THE PROBLEM - Collect every line in the records below that contains the word "enclose".

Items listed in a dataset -
▼

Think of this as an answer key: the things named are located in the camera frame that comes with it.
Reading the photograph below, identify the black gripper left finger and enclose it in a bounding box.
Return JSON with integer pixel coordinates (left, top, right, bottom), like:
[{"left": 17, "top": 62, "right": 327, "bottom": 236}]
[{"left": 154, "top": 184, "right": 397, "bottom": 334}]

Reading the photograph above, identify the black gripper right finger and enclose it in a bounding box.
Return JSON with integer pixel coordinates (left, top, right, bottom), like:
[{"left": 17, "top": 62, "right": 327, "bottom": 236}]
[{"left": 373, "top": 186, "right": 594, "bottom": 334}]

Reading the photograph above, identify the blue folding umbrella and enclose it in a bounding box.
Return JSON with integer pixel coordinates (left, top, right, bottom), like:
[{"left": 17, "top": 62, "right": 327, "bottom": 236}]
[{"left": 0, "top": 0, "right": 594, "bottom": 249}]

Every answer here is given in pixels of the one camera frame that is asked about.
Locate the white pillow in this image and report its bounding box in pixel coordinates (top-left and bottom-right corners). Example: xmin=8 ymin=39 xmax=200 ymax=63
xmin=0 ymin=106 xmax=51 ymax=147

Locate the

▲
▼

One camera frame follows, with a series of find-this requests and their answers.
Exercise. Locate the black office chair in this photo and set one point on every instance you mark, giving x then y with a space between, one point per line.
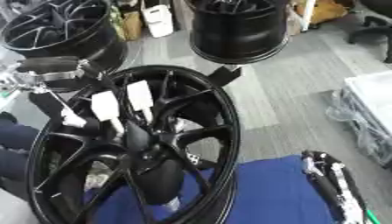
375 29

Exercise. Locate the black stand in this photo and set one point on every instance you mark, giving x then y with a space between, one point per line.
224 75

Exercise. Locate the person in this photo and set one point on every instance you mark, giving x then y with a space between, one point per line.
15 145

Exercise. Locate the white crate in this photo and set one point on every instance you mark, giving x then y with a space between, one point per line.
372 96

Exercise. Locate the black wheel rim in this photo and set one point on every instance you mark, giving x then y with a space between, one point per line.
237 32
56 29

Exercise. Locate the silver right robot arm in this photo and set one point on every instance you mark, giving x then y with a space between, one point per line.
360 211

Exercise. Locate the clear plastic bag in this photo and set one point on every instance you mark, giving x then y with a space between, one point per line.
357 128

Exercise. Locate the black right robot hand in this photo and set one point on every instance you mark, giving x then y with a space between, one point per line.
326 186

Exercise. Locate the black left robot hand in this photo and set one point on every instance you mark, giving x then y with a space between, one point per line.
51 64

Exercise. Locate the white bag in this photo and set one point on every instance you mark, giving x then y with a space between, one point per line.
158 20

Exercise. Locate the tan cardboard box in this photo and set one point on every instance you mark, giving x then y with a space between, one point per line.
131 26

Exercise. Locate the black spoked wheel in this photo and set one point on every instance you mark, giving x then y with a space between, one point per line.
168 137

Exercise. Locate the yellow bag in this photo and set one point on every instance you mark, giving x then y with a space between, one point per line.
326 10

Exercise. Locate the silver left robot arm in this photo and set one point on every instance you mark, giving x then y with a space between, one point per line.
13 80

▲

TASK RESULT -
Reading the photograph below, identify the black gripper left finger and enclose it in a bounding box.
Reading the photograph above, identify the black gripper right finger and enclose it in a bounding box.
Reading the photograph above, identify the blue folding umbrella and enclose it in a bounding box.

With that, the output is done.